Exercise description >>
Every entry must be duplicated precisely as written.

○ ○ ○ ○ ○

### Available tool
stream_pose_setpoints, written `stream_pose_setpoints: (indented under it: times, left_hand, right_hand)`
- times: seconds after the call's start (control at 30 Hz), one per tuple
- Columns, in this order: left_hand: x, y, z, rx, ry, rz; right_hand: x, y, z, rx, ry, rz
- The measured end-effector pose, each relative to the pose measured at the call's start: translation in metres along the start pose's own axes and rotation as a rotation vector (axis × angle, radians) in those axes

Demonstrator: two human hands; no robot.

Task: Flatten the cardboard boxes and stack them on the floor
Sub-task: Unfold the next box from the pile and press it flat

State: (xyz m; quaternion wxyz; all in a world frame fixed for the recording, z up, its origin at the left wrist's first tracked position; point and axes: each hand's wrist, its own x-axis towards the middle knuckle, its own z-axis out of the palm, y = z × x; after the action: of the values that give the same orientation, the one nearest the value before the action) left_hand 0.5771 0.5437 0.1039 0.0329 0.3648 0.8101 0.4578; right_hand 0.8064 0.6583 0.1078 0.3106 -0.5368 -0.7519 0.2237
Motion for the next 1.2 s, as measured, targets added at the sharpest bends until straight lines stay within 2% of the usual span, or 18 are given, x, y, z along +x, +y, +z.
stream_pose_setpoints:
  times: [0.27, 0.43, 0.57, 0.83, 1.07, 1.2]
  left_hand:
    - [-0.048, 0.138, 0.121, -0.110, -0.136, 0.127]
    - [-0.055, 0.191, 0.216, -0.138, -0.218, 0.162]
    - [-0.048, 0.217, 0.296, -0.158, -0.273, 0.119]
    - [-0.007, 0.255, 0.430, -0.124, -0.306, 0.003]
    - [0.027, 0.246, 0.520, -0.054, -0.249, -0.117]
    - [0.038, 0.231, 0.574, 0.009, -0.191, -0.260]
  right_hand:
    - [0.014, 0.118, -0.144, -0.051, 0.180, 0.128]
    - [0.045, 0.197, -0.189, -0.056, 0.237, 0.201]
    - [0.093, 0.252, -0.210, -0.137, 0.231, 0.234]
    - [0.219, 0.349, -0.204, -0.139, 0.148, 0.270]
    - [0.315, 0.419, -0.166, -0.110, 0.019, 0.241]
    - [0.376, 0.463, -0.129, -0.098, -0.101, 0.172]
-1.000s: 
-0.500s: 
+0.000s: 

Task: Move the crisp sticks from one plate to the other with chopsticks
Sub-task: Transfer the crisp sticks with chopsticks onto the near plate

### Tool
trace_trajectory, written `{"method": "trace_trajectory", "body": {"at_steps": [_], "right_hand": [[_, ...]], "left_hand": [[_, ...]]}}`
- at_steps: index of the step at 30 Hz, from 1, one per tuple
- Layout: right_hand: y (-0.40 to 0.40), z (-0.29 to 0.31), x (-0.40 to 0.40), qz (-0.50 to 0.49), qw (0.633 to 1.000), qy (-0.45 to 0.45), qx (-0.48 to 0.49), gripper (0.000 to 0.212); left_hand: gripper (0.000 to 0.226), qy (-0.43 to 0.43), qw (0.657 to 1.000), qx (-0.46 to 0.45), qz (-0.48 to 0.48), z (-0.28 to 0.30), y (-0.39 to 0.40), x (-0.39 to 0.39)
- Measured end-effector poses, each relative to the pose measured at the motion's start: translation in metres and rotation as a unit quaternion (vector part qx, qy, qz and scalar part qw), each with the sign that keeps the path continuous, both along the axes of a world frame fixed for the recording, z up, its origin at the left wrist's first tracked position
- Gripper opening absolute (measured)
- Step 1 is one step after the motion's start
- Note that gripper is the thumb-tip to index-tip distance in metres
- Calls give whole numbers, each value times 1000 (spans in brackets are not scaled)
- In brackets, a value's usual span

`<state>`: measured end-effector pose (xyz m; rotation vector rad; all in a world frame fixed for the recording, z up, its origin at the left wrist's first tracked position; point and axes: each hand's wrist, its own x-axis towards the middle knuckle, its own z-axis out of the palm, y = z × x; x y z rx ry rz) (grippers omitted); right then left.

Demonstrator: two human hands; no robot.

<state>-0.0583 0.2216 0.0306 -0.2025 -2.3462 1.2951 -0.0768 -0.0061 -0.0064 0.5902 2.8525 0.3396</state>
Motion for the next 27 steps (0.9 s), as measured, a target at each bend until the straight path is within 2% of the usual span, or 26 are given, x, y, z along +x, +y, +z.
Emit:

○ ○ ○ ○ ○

Output of the exercise >>
### Available tool
stream_pose_setpoints, written `stream_pose_setpoints: (indented under it: times, left_hand, right_hand)`
- times: seconds after the call's start (control at 30 Hz), one per tuple
- Columns, in this order: left_hand: x, y, z, rx, ry, rz; right_hand: x, y, z, rx, ry, rz
- The measured end-effector pose, each relative to the pose measured at the call's start: translation in metres along the start pose's own axes and rotation as a rotation vector (axis × angle, radians) in those axes

Demonstrator: two human hands; no robot.

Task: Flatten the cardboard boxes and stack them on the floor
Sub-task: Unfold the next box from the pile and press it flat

State: (xyz m; quaternion wxyz; all in a world frame fixed for the recording, z up, its origin at the left wrist's first tracked position; point and axes: each hand's wrist, its own x-axis towards the middle knuckle, its own z-axis out of the palm, y = z × x; after the action: of the values that give the same orientation, the one nearest the value before the action) left_hand 0.5771 0.5437 0.1039 0.0329 0.3648 0.8101 0.4578; right_hand 0.8064 0.6583 0.1078 0.3106 -0.5368 -0.7519 0.2237
Motion for the next 1.2 s, as measured, targets added at the sharpest bends until straight lines stay within 2% of the usual span, or 18 are given, x, y, z along +x, +y, +z.
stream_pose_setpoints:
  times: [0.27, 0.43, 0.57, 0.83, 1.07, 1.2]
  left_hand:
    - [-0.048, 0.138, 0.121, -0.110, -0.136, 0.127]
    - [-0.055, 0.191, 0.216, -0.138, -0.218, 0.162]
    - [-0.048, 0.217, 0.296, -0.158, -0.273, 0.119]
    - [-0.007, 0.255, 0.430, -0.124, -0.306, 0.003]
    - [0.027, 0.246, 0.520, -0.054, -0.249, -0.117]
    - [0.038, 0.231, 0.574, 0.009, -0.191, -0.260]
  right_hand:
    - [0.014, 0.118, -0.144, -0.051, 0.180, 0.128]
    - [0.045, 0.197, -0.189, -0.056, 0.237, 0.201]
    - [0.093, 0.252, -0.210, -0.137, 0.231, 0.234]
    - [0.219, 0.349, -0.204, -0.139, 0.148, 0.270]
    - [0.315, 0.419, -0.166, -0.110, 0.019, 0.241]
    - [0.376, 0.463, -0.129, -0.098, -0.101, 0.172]
-1.000s: 
-0.500s: 
+0.000s: 

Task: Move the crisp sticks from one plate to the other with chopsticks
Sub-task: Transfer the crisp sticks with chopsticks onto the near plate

### Tool
trace_trajectory, written `{"method": "trace_trajectory", "body": {"at_steps": [_], "right_hand": [[_, ...]], "left_hand": [[_, ...]]}}`
- at_steps: index of the step at 30 Hz, from 1, one per tuple
- Layout: right_hand: y (-0.40 to 0.40), z (-0.29 to 0.31), x (-0.40 to 0.40), qz (-0.50 to 0.49), qw (0.633 to 1.000), qy (-0.45 to 0.45), qx (-0.48 to 0.49), gripper (0.000 to 0.212); left_hand: gripper (0.000 to 0.226), qy (-0.43 to 0.43), qw (0.657 to 1.000), qx (-0.46 to 0.45), qz (-0.48 to 0.48), z (-0.28 to 0.30), y (-0.39 to 0.40), x (-0.39 to 0.39)
- Measured end-effector poses, each relative to the pose measured at the motion's start: translation in metres and rotation as a unit quaternion (vector part qx, qy, qz and scalar part qw), each with the sign that keeps the path continuous, both along the axes of a world frame fixed for the recording, z up, its origin at the left wrist's first tracked position
- Gripper opening absolute (measured)
- Step 1 is one step after the motion's start
- Note that gripper is the thumb-tip to index-tip distance in metres
- Calls give whole numbers, each value times 1000 (spans in brackets are not scaled)
- In brackets, a value's usual span

`<state>`: measured end-effector pose (xyz m; rotation vector rad; all in a world frame fixed for the recording, z up, its origin at the left wrist's first tracked position; point and axes: each hand's wrist, its own x-axis towards the middle knuckle, its own z-axis out of the palm, y = z × x; x y z rx ry rz) (grippers omitted); right then left.

Demonstrator: two human hands; no robot.

<state>-0.0583 0.2216 0.0306 -0.2025 -2.3462 1.2951 -0.0768 -0.0061 -0.0064 0.5902 2.8525 0.3396</state>
Motion for the next 27 steps (0.9 s), as measured, a target at each bend until the straight path is within 2% of the usual span, or 26 are given, x, y, z along +x, +y, +z.
Emit:

This answer is complete as written.